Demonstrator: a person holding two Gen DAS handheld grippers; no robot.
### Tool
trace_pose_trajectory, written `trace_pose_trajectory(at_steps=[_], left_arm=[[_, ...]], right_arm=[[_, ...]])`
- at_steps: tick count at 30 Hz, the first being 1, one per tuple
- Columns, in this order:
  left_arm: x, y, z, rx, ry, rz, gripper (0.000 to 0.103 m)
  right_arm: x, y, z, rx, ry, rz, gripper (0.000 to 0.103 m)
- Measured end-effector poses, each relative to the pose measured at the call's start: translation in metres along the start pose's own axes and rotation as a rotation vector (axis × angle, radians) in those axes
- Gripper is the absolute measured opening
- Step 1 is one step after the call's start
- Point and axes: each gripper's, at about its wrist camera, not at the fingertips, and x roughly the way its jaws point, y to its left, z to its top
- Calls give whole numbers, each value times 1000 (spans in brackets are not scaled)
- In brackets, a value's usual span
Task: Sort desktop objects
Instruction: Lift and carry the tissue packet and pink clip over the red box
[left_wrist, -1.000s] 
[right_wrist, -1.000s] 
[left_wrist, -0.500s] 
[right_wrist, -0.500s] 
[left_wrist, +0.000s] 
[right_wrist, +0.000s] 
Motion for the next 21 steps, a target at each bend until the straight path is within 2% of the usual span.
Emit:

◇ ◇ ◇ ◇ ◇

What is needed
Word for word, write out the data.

Response to the exercise
Demonstrator: a person holding two Gen DAS handheld grippers; no robot.
### Tool
trace_pose_trajectory, written `trace_pose_trajectory(at_steps=[_], left_arm=[[_, ...]], right_arm=[[_, ...]])`
- at_steps: tick count at 30 Hz, the first being 1, one per tuple
- Columns, in this order:
  left_arm: x, y, z, rx, ry, rz, gripper (0.000 to 0.103 m)
  right_arm: x, y, z, rx, ry, rz, gripper (0.000 to 0.103 m)
- Measured end-effector poses, each relative to the pose measured at the call's start: translation in metres along the start pose's own axes and rotation as a rotation vector (axis × angle, radians) in those axes
- Gripper is the absolute measured opening
- Step 1 is one step after the call's start
- Point and axes: each gripper's, at about its wrist camera, not at the fingertips, and x roughly the way its jaws point, y to its left, z to its top
- Calls give whole numbers, each value times 1000 (spans in brackets are not scaled)
- In brackets, a value's usual span
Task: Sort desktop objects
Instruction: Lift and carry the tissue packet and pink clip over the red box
[left_wrist, -1.000s] 
[right_wrist, -1.000s] 
[left_wrist, -0.500s] 
[right_wrist, -0.500s] 
[left_wrist, +0.000s] 
[right_wrist, +0.000s] 
Motion for the next 21 steps, a target at each bend until the straight path is within 2% of the usual span.
Emit:

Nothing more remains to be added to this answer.